All the lines below need to be output exactly, apart from any images.

------------------------------------------------

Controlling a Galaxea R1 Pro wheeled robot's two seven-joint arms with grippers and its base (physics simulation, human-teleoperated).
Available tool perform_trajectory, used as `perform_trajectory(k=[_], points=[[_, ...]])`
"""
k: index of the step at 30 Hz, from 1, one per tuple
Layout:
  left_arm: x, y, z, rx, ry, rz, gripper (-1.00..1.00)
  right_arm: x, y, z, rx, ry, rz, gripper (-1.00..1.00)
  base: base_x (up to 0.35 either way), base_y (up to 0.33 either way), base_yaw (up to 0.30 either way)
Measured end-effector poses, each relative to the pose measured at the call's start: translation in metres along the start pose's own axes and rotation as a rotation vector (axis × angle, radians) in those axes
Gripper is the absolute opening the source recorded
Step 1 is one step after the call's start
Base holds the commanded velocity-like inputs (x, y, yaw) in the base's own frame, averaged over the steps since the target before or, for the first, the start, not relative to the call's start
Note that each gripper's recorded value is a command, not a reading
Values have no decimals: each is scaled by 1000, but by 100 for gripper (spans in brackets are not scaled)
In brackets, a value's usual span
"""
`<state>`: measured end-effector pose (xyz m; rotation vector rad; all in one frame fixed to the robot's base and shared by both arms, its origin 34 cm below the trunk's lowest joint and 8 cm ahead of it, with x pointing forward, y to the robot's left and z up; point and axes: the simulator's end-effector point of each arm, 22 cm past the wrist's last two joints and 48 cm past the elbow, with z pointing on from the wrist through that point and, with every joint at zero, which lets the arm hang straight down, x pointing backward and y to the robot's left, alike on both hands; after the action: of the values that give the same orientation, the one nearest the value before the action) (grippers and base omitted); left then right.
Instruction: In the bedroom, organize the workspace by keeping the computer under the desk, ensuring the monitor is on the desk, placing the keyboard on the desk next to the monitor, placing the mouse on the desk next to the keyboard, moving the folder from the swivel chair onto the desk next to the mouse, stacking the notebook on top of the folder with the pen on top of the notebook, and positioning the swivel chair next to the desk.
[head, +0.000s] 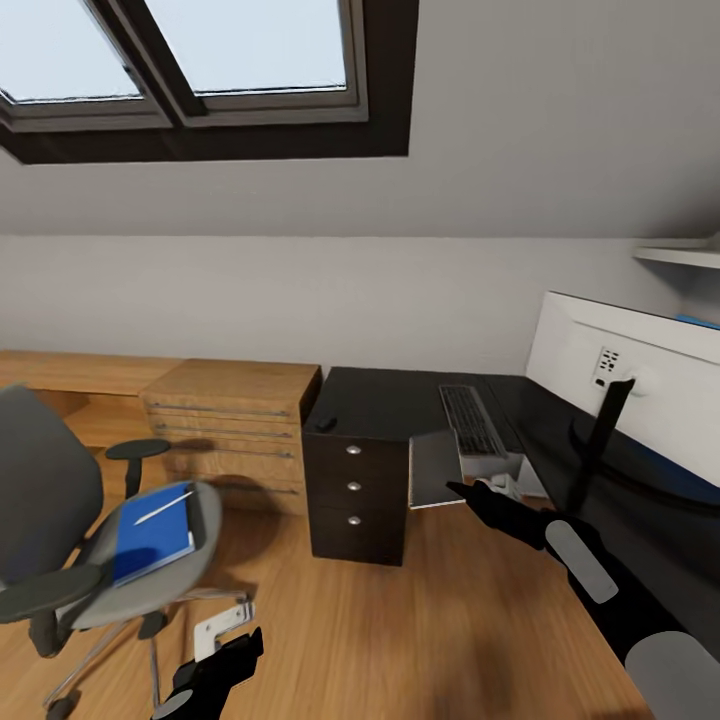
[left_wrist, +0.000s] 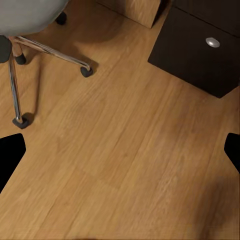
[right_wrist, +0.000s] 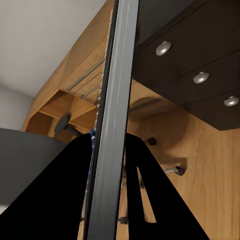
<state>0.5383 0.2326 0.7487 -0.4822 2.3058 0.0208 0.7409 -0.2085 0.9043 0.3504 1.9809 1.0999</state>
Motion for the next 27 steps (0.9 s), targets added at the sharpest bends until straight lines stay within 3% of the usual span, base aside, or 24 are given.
perform_trajectory(k=[9,17,24,27], points=[[0,0,0,0,-1,0,100,2,2,2,-4,3,3,-100,328,0,0],[0,-1,0,1,1,-1,100,22,25,21,-51,13,36,-100,328,0,0],[0,-1,0,1,0,-1,100,43,37,42,-71,-6,84,-100,328,0,0],[0,-1,0,1,0,-1,100,73,33,61,-54,-5,151,-100,328,0,0]])
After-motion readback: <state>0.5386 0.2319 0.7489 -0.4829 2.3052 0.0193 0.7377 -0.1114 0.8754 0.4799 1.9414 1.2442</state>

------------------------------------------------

→ Solution to this problem:
Controlling a Galaxea R1 Pro wheeled robot's two seven-joint arms with grippers and its base (physics simulation, human-teleoperated).
Available tool perform_trajectory, used as `perform_trajectory(k=[_], points=[[_, ...]])`
"""
k: index of the step at 30 Hz, from 1, one per tuple
Layout:
  left_arm: x, y, z, rx, ry, rz, gripper (-1.00..1.00)
  right_arm: x, y, z, rx, ry, rz, gripper (-1.00..1.00)
  base: base_x (up to 0.35 either way), base_y (up to 0.33 either way), base_yaw (up to 0.30 either way)
Measured end-effector poses, each relative to the pose measured at the call's start: translation in metres along the start pose's own axes and rotation as a rotation vector (axis × angle, radians) in those axes
Gripper is the absolute opening the source recorded
Step 1 is one step after the call's start
Base holds the commanded velocity-like inputs (x, y, yaw) in the base's own frame, averaged over the steps since the target before or, for the first, the start, not relative to the call's start
Note that each gripper's recorded value is a command, not a reading
Values have no decimals: each is scaled by 1000, but by 100 for gripper (spans in brackets are not scaled)
In brackets, a value's usual span
"""
`<state>`: measured end-effector pose (xyz m; rotation vector rad; all in one frame fixed to the robot's base and shared by both arms, its origin 34 cm below the trunk's lowest joint and 8 cm ahead of it, with x pointing forward, y to the robot's left and z up; point and axes: the simulator's end-effector point of each arm, 22 cm past the wrist's last two joints and 48 cm past the elbow, with z pointing on from the wrist through that point and, with every joint at zero, which lets the arm hang straight down, x pointing backward and y to the robot's left, alike on both hands; after the action: of the values that give the same orientation, the one nearest the value before the action) (grippers and base omitted); left then right.
Instruction: In the bedroom, organize the workspace by keeping the computer under the desk, ensuring the monitor is on the desk, placing the keyboard on the desk next to the monitor, placing the mouse on the desk next to the keyboard, moving the folder from the swivel chair onto the desk next to the mouse, stacking the notebook on top of the folder with the pen on top of the notebook, and positioning the swivel chair next to the desk.
[head, +0.000s] 
[left_wrist, +0.000s] 
[right_wrist, +0.000s] 
<state>0.5383 0.2326 0.7487 -0.4822 2.3058 0.0208 0.7409 -0.2085 0.9043 0.3504 1.9809 1.0999</state>
Motion for the next 27 steps (0.9 s), targets added at the sharpest bends until straight lines stay within 3% of the usual span, base aside, or 24 are given.
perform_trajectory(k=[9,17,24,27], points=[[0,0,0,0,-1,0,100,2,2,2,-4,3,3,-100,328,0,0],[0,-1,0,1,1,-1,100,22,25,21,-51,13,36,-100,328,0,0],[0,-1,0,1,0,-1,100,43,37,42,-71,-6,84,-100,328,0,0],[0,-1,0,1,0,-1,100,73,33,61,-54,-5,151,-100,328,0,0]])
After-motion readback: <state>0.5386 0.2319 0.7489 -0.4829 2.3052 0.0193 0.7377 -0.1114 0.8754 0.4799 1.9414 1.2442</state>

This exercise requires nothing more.